# Coding Malignant lesion & Complex repair same day



## neha.bhatnagar (Feb 22, 2010)

Hi Friends,

Our physician has performed Excision of Malignant lesion CPT 11642 and Complex repair of same area CPT 13151 on same day. 
As per the coding guidelines these codes can be coded/billed together without any modifier. But Medicare has denied this claim stating need appropriate modifier. 
We have tried using 51 & 59 modifier but the claim was again denied stating need appropriate modifier. 
Can anyone please help with this?

Thanks & Regards,
Neha Bhatnagar, CPC, CPC-H


----------



## mitchellde (Feb 22, 2010)

They are probably wanting a 59 which is not appropriate.  Prior to last year you could not code the excision with a complex repair and that was then changed.  Your payer may not have changed the rule in their edits.  You will need to make a copy of the description in  the CPT book which details this and send it in with an appeal.


----------



## ssmeyers48 (Feb 24, 2010)

Did you bill those codes with any other codes? Could be why they are asking for a modifier. Or is it in a post-op period?
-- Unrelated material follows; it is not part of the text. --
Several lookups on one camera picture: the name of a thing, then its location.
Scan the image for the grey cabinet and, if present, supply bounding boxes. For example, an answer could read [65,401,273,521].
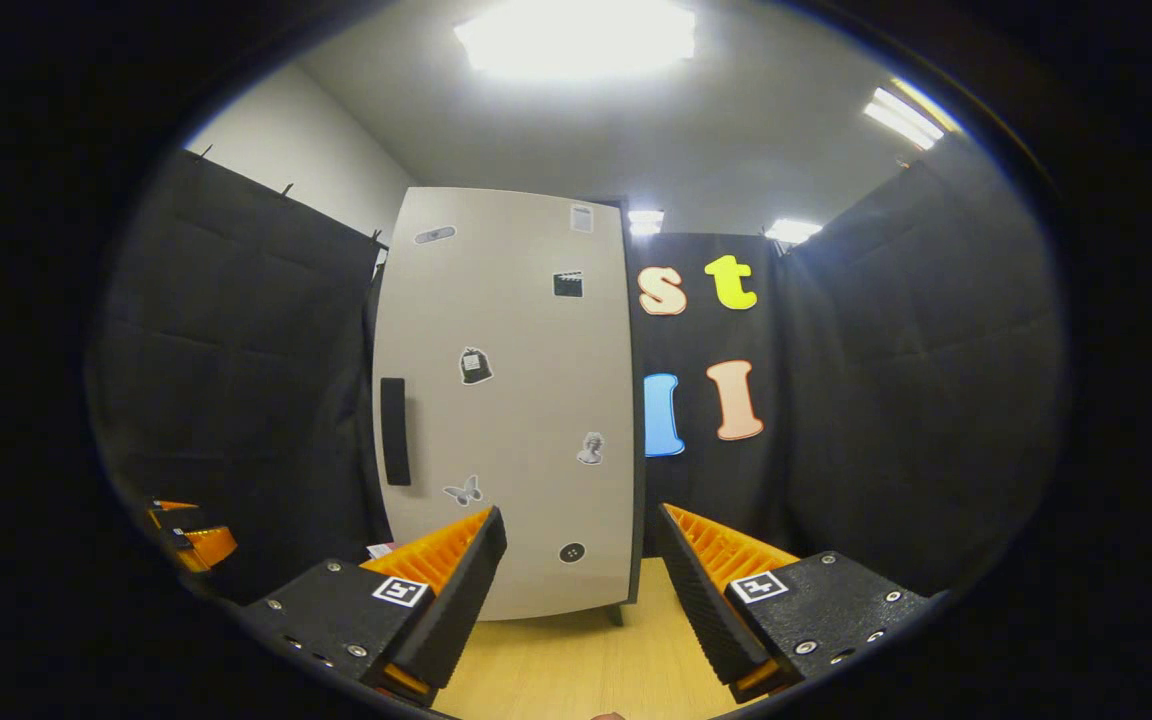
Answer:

If no to both then I agree with the post above.


----------



## DONNA GRIMM (Jan 26, 2011)

*Cpc, cpcd*

I received a denial from Medicare for excision 11446 that was billed with complex repair 13132.  I called the re-opening line at Medicare & was told that the 11446 lacked a "secondary diagnosis". I have no idea what that would be. The CPT book does not indicate that a secondary dx is needed when billing an excision with a complex closere. Anyone have an answer to this?


----------



## FTessaBartels (Jan 26, 2011)

*Open wound*

I attended a seminar on coding sponsored by the American Academy of Plastic Surgeons.  The suggestion was that the repair have a dx of "open wound."

Hope that helps.

F Tessa Bartels, CPC, CEMC


----------